Excerpted from Introduction
Social spending as a percent of GDP has been shown to protect families and children from poverty, even when controlling for household-level factors and other macro-level characteristics as the unemployment rate, affluence and the total level of welfare state generosity (Bárcena-Martín et al. 2017; Chzhen 2017; Muffels and Fourage 2004). The international financial crisis in 2008–2009, which led to a period of sluggish growth and higher unemployment in Europe, became the ultimate test of welfare states’ capacity to cushion families from economic hardship (Richardson 2010). In the period 2006–2009, the average annual growth rate for OECD countries slumped from 3.14 to − 3.45% (Eurostat 2017e). The recession became more profound and lasting in some countries, such as Greece, whereas countries like Germany and Sweden started to recover in 2010–2011 (ibid.).
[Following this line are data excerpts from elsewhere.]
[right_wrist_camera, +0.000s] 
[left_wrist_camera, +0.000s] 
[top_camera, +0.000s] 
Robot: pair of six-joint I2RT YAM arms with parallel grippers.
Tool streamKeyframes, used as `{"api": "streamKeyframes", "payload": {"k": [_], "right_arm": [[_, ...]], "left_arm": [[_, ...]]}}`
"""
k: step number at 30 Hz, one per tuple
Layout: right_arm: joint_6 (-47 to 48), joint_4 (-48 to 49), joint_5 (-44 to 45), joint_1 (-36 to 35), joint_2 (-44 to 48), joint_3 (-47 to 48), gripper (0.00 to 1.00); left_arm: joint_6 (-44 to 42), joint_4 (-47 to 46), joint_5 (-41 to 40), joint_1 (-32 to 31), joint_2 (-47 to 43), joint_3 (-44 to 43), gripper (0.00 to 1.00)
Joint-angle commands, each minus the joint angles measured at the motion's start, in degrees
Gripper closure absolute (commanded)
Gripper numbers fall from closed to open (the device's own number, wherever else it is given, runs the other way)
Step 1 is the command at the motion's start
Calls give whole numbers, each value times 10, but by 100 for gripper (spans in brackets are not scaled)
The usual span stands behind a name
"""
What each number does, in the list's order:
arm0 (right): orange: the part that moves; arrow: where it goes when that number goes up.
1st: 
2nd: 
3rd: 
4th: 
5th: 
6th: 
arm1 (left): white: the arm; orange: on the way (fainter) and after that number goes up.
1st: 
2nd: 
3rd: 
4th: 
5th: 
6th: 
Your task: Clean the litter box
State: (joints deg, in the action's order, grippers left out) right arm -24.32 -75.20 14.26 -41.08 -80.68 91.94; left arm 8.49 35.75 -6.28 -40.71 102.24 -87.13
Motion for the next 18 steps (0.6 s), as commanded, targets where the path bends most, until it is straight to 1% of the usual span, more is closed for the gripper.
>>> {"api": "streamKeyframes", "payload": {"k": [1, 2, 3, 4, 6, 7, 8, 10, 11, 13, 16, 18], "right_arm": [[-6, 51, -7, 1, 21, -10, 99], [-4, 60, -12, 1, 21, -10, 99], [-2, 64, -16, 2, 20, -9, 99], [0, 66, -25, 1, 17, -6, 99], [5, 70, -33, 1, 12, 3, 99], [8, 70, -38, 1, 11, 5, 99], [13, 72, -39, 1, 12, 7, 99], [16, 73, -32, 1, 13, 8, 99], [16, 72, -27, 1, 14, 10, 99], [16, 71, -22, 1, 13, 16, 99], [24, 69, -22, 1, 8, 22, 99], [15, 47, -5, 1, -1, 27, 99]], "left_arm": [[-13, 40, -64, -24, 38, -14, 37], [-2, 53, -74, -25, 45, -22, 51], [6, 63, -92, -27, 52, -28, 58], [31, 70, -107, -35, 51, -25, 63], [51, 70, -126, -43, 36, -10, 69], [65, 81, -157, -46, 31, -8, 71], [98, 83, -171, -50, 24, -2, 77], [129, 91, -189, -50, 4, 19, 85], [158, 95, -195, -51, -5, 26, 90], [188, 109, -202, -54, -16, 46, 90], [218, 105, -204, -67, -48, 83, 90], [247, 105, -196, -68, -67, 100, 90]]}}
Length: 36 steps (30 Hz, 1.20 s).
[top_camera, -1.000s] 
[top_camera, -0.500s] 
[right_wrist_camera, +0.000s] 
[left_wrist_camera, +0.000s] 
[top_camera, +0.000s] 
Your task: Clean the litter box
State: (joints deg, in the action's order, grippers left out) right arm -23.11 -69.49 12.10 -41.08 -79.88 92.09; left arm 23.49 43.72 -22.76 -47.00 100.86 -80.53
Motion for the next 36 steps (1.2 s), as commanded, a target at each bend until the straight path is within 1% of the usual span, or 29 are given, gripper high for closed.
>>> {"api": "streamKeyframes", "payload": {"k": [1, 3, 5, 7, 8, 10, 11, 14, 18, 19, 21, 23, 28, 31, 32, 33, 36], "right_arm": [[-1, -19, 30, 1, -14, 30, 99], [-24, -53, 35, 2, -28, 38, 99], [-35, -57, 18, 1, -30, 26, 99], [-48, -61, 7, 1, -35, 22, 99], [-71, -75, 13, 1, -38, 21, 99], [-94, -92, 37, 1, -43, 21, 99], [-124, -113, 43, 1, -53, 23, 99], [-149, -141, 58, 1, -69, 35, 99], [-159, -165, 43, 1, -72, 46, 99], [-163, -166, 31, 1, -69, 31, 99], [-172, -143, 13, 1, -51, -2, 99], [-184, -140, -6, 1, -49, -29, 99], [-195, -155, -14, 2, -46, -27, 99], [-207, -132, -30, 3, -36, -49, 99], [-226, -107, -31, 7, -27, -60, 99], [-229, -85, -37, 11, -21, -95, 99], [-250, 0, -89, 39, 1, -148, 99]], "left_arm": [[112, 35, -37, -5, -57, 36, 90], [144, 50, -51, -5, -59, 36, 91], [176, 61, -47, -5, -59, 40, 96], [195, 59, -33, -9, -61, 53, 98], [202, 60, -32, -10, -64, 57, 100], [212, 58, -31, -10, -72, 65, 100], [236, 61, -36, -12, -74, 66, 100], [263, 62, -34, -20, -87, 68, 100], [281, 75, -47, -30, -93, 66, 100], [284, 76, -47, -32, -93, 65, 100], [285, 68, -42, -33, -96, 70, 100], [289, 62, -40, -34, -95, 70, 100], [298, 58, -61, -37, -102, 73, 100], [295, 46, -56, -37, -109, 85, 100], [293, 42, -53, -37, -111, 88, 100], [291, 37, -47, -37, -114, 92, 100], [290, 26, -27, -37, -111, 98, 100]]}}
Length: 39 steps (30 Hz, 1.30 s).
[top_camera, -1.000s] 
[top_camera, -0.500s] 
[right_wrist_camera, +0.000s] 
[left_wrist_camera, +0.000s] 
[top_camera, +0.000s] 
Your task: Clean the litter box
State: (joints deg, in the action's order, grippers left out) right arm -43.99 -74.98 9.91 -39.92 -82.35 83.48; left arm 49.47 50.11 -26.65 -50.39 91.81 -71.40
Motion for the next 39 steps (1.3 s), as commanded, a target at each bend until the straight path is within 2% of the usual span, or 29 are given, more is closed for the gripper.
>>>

It also increased the share of children living in poor households in most European countries, with the most marked increases in Cyprus, Iceland and Greece (Chzhen et al. 2017).
The policy reactions to the crisis differed between countries. Most European countries increased their social spending when the crisis struck, but while some countries, such as Belgium and France, continued on this line, others such as the UK started to cut spending around 2013 (Chzhen et al. 2017; Ahrendt et al. 2015; Gauthier 2010). To what extent this policy variation explains the development in child poverty over time is not clear. Previous research in this field has mainly focussed on the influence of total social spending on poverty, but we also need to consider the role of different family policy spending, since this reveals not only differences in policy impact, but also whether governments have chosen different spending strategies for combating child poverty in times of recession (cf. Ahrendt et al. 2015; Gauthier 2010). Whereas a ‘service-based’ approach emphasising spending on benefits in kind would be more in accordance with the dual-earner idea within the increasingly influential Social Investment Strategy (Bonoli 2005; Esping-Andersen et al. 2002), a ‘transfer-based’ approach would be more in line with a traditional family policy approach that aims at combating poverty primarily through cash benefits and tax reliefs (Thévenon 2011). However, as the recession following the financial crisis exposed most European countries to mounting fiscal challenges, they also became more prone to engage in fiscal consolidation since 2010–2011 (Taylor-Gooby et al. 2017; Farnsworth and Irving 2015). This ‘era of austerity’ influenced countries in different ways, but it may be assumed that spending on cash transfers to families have become more subjected to austerity measures than spending on services, since the latter is more in line with the EU Social Investment Strategy and the UN Sustainable Development Goals (Chzhen 2017).
The aim of this article is to analyse the development of spending on cash transfers and services, as well as its association with child poverty in 22 European countries over the period from 2006 to 2015. This period covers the years prior to the international financial crisis, but also the post-crisis period during which many governments launched cuts in social expenditures on families (Ahrendt et al. 2015; Richardson 2010; Gauthier 2010). The following research questions are analysed: (a) how has public spending on cash transfers and services changed over this period and to what extent do the observed patters support a shift towards a service-based approach for combating child poverty? (b) How efficient have the two types of family spending been in terms of child poverty reduction when controlling for employment patterns, the overall affluence and welfare state configurations? (c) How has this poverty-curbing efficiency developed over time, and to what extent can we detect divergent paths for these two forms of spending?
The article contributes to the literature on the role of social expenditures on families for child poverty in at least two ways. Whereas earlier studies have focused primarily on the role of total social spending (e.g. Chzhen 2017), and mostly used a cross-sectional approach (e.g. Bárcena-Martín et al. 2017), this article analyses the role of different types of aggregate social spending to families, as well as their influence on child poverty over time and across European nations. By doing so, it helps to understand how the role and effectiveness of family policy to combat child poverty has changed during this period of economic turmoil and austerity.
The structure of this article is as follows. The next section is a literature review, in the third section the data, variables and methods are discussed, and in the final sections, the findings are presented and discussed.